Geopolítica

Guerra no Oriente Médio favorece exportadores de GNL dos EUA na geopolítica do gás

Capacidade dos EUA de compensar a interrupção das exportações de gás do Catar, no entanto, tem limites

Os efeitos da guerra no Oriente Médio sobre a oferta de gás natural liquefeito (GNL) podem beneficiar exportadores dos Estados Unidos, líder do comércio global da commodity. A capacidade dos EUA de compensar a interrupção das exportações de gás do Catar e dos Emirados Árabes Unidos (EAU), no entanto, tem seus limites.

Essa foi uma das conclusões da live especial da gas week para discutir os impactos da Guerra no Oriente Médio sobre o mercado de gás, realizada pelo estúdio eixos nesta quarta-feira (4/3). Assista à íntegra!

“Quem vai ganhar com isso, no fundo, são os exportadores americanos. Mas tem limites”, comentou a consultora sênior da FGV Energia, Ieda Gomes.

Se o conflito persistir, ela acredita que o aumento da capacidade de liquefação dos EUA compensaria parcialmente a perda de volumes do Catar. Mas isso não é imediato.

A Agência Internacional de Energia (IEA, na sigla em inglês) projeta um aumento de 20 bilhões de metros cúbicos na capacidade de exportação dos EUA este ano. Isso equivale a cerca de 15 milhões de toneladas/ano. O Catar, para efeitos de comparação, produz cerca de 80 milhões de toneladas/ano.

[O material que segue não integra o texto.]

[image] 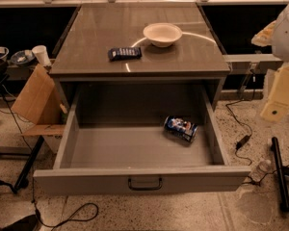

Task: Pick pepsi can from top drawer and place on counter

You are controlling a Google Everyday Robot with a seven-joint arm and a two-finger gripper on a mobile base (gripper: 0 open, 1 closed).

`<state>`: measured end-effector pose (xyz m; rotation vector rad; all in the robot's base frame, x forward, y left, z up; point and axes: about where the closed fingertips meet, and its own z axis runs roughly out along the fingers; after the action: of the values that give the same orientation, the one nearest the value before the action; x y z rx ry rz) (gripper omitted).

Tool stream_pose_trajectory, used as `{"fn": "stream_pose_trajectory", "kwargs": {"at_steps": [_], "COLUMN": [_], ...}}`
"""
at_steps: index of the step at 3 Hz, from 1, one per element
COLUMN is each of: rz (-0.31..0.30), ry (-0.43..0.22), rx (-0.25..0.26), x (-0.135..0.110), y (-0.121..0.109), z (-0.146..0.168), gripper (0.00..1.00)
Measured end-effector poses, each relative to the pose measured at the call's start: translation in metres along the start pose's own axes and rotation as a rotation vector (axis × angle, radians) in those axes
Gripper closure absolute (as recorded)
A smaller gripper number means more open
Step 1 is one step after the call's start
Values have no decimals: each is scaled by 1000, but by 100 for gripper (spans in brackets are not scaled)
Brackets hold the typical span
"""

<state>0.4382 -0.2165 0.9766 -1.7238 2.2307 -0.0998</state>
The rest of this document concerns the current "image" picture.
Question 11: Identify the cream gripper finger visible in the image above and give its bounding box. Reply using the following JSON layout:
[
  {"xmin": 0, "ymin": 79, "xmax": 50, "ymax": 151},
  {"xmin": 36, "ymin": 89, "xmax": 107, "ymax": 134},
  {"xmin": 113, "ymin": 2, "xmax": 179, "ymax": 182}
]
[{"xmin": 260, "ymin": 63, "xmax": 289, "ymax": 122}]

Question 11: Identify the blue pepsi can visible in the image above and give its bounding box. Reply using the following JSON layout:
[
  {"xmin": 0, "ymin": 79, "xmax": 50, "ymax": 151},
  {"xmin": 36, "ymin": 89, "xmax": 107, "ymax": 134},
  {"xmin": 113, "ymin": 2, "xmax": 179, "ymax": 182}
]
[{"xmin": 164, "ymin": 115, "xmax": 197, "ymax": 142}]

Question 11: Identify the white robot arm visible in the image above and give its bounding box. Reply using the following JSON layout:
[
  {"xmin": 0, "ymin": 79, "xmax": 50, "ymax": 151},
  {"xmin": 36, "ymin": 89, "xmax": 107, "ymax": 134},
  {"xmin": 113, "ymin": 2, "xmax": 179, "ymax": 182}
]
[{"xmin": 251, "ymin": 4, "xmax": 289, "ymax": 122}]

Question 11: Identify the grey open top drawer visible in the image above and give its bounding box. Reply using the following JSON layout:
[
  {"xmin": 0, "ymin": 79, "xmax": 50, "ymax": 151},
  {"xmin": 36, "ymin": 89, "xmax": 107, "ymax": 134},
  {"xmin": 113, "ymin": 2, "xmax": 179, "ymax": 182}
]
[{"xmin": 34, "ymin": 84, "xmax": 250, "ymax": 195}]

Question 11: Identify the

“Então, essa crise do Estreito de Ormuz – e mais especificamente da exportação do Catar – pode até ter alguns meses de efeito, mas vai entrar mais GNL norte-americano, que antes estava sem dono”, complementou Ieda, que também é fellow do Oxford Institute for Energy Studies (OIES).

O bloqueio do Estreito de Ormuz e os ataques iranianos às infraestruturas de GNL do Catar impactam diretamente 20% do comércio global da commodity.

Resta saber a extensão dos danos às plantas de liquefação do Catar e por quanto tempo perdurará o conflito.

Sanções à Rússia podem ser flexibilizadas?

Vinícius Romano, VP do Mercado de Gás para a América Latina da Rystad Energy,  conta que a capacidade de exportação de gás russo via gasodutos, para a Europa, tem limitações, hoje, porque muitos dos ativos ficaram operacionalmente incapacitados desde o início da guerra com a Ucrânia.

Num cenário de fechamento prolongado das instalações do Catar, no entanto, a reintrodução do GNL russo no mercado europeu poderá se tornar um ponto de discussão – embora, hoje, seja improvável.

A Rystad estima que o alívio das sanções poderia reinjetar até 5,3 milhões de toneladas de GNL russo no mercado – o que poderia ter impactos sobre a expansão dos EUA.

“A recuperação da produção [russa] também não seria imediata. De qualquer maneira, eu vejo que isso não é uma pauta a ser discutida agora pela Europa, que tem vários países com um posicionamento bem rígido, realmente sancionando e tentando aumentar as restrições a esse gás russo. Porém, em um caso de uma crise prolongada eu não descartaria esse tipo de hipótese”, comentou,

A Rússia, aliás, sinalizou nesta quinta-feira (5/3) que pode interromper o fornecimento de gás para a Europa, para deslocar seus volumes para mercados mais atrativos, em meio ao aumento dos preços globais.

A Europa tem planos de impor uma proibição total às importações russas de gás natural por gasoduto até o fim de 2027 e de proibir novos contratos de curto prazo de GNL russo a partir do fim de abril de 2026.

Que mercados de gás serão mais afetados pela guerra?

As limitações na oferta de GNL do Oriente Médio afetam diretamente os mercados da Ásia e Europa.

China, Índia, Taiwan e Paquistão estão entre os países asiáticos mais expostos ao GNL do Catar e EAU. Na Europa, a Itália é a mais vulnerável, segundo a Wood Mackenzie.

Para Javier Toro, gerente sênior de Pesquisa da divisão de Gás e Energia do Cone Sul da Wood Mackenzie, uma das prováveis consequências da crise de preços atual pode ser a destruição de demanda.

“Isso [crise] novamente faz com que os preços subam para um ponto que começa a ficar sensível à demanda da Ásia, fazendo com que esses países passem a migrar para combustíveis alternativos ou mesmo relaxar restrições do uso de carvão na região”.

A Europa, acrescenta ele, está em certa medida protegida pelo sistema de armazenamento de gás, mas também deve ser impactada e precisará competir por GNL com a Ásia.

“A duração da guerra vai determinar o quanto eles vão conseguir repor esses estoques agora que começa a chegar a primavera e o verão. E com o mercado mais apertado vai ter uma competição entre compradores da Ásia e do Atlântico por esses volumes disponíveis de GNL”.